▶ Task description
Without including any pictures, copy every line below exactly.

▶ Collected material
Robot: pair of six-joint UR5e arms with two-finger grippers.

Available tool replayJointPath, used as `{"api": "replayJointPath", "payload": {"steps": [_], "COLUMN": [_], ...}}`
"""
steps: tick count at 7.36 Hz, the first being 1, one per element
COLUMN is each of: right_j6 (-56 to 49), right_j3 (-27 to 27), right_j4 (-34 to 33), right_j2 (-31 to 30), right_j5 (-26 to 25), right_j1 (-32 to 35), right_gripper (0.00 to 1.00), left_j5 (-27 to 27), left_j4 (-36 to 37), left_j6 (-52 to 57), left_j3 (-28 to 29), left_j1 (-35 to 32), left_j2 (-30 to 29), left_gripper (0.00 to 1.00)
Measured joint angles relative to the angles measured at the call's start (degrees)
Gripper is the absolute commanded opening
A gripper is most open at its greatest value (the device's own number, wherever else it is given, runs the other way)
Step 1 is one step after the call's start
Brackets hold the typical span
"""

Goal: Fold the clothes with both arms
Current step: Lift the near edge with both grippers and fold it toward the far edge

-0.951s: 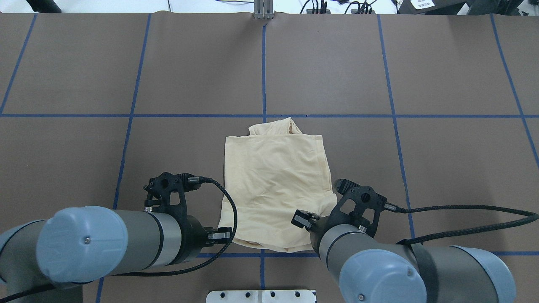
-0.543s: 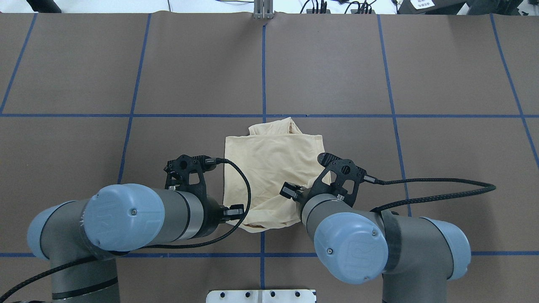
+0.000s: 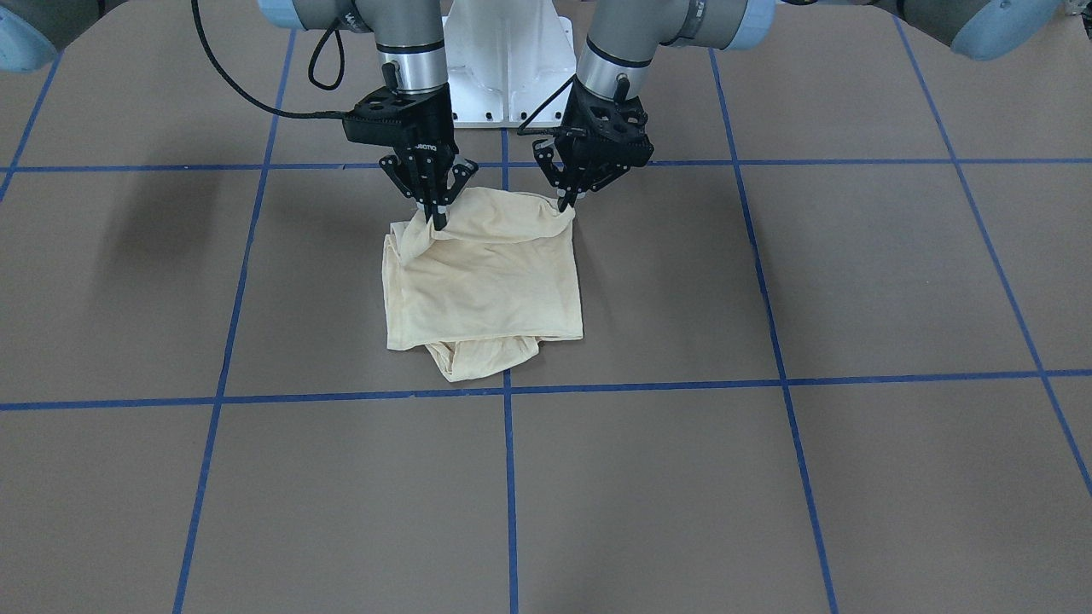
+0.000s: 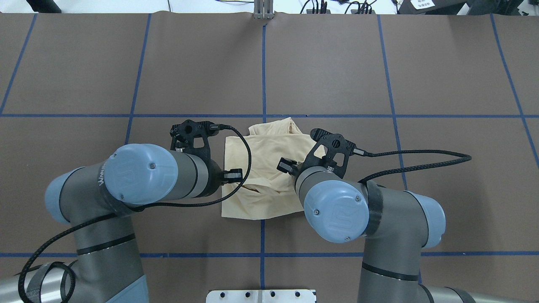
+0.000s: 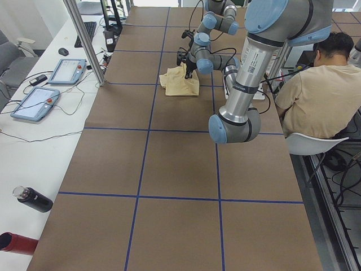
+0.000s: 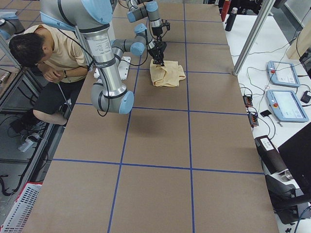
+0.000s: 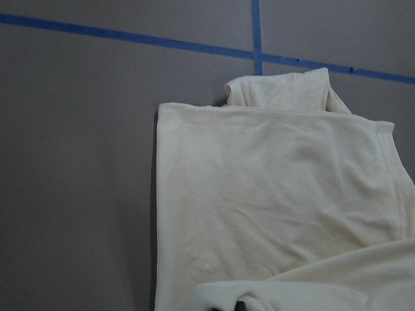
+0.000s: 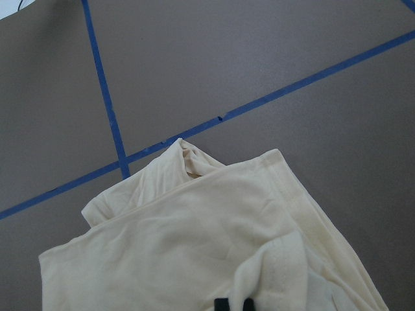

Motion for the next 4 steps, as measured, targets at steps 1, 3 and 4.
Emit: {"api": "replayJointPath", "payload": {"steps": [1, 3, 4], "right_j6": [-0.59, -1.59, -2.06], "right_j3": [-1.82, -5.91, -7.48], "right_j4": [0.04, 0.06, 0.09], "right_j2": [1.23, 3.41, 3.81], "right_j5": [0.40, 0.86, 1.11], "right_j1": [1.01, 2.84, 3.52], "right_gripper": [0.00, 0.00, 0.00], "left_j5": [0.00, 0.00, 0.00], "left_j4": [-1.67, -5.68, -7.29], "left_j6": [0.81, 2.65, 3.40], "left_j3": [2.44, 7.56, 9.91], "left_j1": [-1.09, -3.14, -3.90], "left_j2": [-0.80, -1.70, -1.96], "left_gripper": [0.00, 0.00, 0.00]}}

▶ Response to this task
Robot: pair of six-joint UR5e arms with two-finger grippers.

Available tool replayJointPath, used as `{"api": "replayJointPath", "payload": {"steps": [_], "COLUMN": [_], ...}}`
"""
steps: tick count at 7.36 Hz, the first being 1, one per element
COLUMN is each of: right_j6 (-56 to 49), right_j3 (-27 to 27), right_j4 (-34 to 33), right_j2 (-31 to 30), right_j5 (-26 to 25), right_j1 (-32 to 35), right_gripper (0.00 to 1.00), left_j5 (-27 to 27), left_j4 (-36 to 37), left_j6 (-52 to 57), left_j3 (-28 to 29), left_j1 (-35 to 32), left_j2 (-30 to 29), left_gripper (0.00 to 1.00)
Measured joint angles relative to the angles measured at the call's start (degrees)
Gripper is the absolute commanded opening
A gripper is most open at its greatest value (the device's own number, wherever else it is given, runs the other way)
Step 1 is one step after the call's start
Brackets hold the typical span
"""

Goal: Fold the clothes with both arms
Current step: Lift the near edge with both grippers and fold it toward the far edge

-0.951s: 
-0.543s: 
+0.000s: 
+0.000s: 
+0.000s: 
+0.000s: 
+0.000s: 
+0.000s: 

Motion for the next 4 steps, as measured, targets at steps 1, 3 and 4.
Emit: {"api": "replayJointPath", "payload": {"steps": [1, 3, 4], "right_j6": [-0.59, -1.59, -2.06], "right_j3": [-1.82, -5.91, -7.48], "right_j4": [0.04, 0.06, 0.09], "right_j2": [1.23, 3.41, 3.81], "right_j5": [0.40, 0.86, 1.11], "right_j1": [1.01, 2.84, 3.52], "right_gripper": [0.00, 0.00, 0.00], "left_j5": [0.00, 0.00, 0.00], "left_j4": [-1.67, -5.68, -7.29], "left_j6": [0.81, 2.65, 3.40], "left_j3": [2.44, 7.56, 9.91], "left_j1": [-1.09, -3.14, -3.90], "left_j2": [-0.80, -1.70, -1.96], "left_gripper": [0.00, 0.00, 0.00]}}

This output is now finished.